#### [WHAT YOU ARE ASKED TO DO]
Write out every entry once more, character for character.

Saved entries:
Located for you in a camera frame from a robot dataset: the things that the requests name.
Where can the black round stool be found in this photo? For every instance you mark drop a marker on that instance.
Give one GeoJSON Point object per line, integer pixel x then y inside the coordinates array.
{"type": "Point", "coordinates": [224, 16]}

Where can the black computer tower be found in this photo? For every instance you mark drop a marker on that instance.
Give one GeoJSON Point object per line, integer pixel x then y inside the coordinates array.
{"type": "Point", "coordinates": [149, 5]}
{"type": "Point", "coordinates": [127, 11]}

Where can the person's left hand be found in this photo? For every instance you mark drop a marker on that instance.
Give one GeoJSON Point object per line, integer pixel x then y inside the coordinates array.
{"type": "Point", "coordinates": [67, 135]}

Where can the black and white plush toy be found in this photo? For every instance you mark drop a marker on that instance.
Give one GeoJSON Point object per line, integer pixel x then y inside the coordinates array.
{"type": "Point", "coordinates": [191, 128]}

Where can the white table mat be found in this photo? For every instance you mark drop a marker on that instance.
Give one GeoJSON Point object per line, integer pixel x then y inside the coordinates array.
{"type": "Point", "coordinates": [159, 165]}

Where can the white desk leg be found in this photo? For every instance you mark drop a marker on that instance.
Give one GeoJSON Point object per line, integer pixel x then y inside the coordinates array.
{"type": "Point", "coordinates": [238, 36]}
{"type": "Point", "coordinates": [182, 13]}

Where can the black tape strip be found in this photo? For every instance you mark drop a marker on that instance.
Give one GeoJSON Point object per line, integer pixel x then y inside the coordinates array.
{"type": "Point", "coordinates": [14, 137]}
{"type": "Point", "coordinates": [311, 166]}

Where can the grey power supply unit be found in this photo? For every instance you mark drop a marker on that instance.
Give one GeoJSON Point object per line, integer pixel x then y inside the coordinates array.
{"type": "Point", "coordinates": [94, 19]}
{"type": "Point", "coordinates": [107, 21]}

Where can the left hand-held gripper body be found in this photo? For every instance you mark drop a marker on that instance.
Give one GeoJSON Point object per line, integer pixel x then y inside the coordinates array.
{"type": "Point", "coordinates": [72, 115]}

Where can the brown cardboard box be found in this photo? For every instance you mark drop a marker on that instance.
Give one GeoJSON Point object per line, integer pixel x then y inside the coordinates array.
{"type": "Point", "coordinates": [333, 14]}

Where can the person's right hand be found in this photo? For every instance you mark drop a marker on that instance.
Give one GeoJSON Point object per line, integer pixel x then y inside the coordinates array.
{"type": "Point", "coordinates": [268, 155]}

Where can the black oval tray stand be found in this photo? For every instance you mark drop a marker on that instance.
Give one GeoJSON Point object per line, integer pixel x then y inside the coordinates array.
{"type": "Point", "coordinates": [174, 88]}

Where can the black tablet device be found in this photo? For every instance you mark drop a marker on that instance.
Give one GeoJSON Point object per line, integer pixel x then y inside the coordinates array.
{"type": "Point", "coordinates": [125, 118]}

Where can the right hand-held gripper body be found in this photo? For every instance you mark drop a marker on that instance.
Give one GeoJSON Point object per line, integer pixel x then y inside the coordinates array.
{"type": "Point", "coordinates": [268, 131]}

#### [FINISHED TASK]
Located for you in a camera frame from a robot dataset: the things that the requests name.
Where can the black round stool be found in this photo? For every instance you mark drop a marker on that instance.
Give one GeoJSON Point object per line, integer pixel x then y inside the coordinates array.
{"type": "Point", "coordinates": [224, 16]}

Where can the black computer tower be found in this photo? For every instance you mark drop a marker on that instance.
Give one GeoJSON Point object per line, integer pixel x then y inside the coordinates array.
{"type": "Point", "coordinates": [149, 5]}
{"type": "Point", "coordinates": [127, 11]}

Where can the person's left hand be found in this photo? For every instance you mark drop a marker on that instance.
Give one GeoJSON Point object per line, integer pixel x then y inside the coordinates array.
{"type": "Point", "coordinates": [67, 135]}

Where can the black and white plush toy be found in this photo? For every instance you mark drop a marker on that instance.
Give one GeoJSON Point object per line, integer pixel x then y inside the coordinates array.
{"type": "Point", "coordinates": [191, 128]}

Where can the white table mat be found in this photo? For every instance you mark drop a marker on that instance.
Give one GeoJSON Point object per line, integer pixel x then y inside the coordinates array.
{"type": "Point", "coordinates": [159, 165]}

Where can the white desk leg be found in this photo? For every instance you mark drop a marker on that instance.
Give one GeoJSON Point object per line, integer pixel x then y inside the coordinates array.
{"type": "Point", "coordinates": [238, 36]}
{"type": "Point", "coordinates": [182, 13]}

Where can the black tape strip be found in this photo? For every instance you mark drop a marker on that instance.
Give one GeoJSON Point object per line, integer pixel x then y inside the coordinates array.
{"type": "Point", "coordinates": [14, 137]}
{"type": "Point", "coordinates": [311, 166]}

Where can the grey power supply unit be found in this photo? For every instance you mark drop a marker on that instance.
Give one GeoJSON Point object per line, integer pixel x then y inside the coordinates array.
{"type": "Point", "coordinates": [94, 19]}
{"type": "Point", "coordinates": [107, 21]}

Where can the left hand-held gripper body be found in this photo? For every instance you mark drop a marker on that instance.
Give one GeoJSON Point object per line, integer pixel x then y inside the coordinates array.
{"type": "Point", "coordinates": [72, 115]}

Where can the brown cardboard box be found in this photo? For every instance you mark drop a marker on that instance.
Give one GeoJSON Point object per line, integer pixel x then y inside the coordinates array.
{"type": "Point", "coordinates": [333, 14]}

Where can the person's right hand be found in this photo? For every instance you mark drop a marker on that instance.
Give one GeoJSON Point object per line, integer pixel x then y inside the coordinates array.
{"type": "Point", "coordinates": [268, 155]}

Where can the black oval tray stand be found in this photo? For every instance you mark drop a marker on that instance.
Give one GeoJSON Point object per line, integer pixel x then y inside the coordinates array.
{"type": "Point", "coordinates": [174, 88]}

Where can the black tablet device be found in this photo? For every instance you mark drop a marker on that instance.
Give one GeoJSON Point object per line, integer pixel x then y inside the coordinates array.
{"type": "Point", "coordinates": [125, 118]}

Where can the right hand-held gripper body be found in this photo? For every instance you mark drop a marker on that instance.
Give one GeoJSON Point object per line, integer pixel x then y inside the coordinates array.
{"type": "Point", "coordinates": [268, 131]}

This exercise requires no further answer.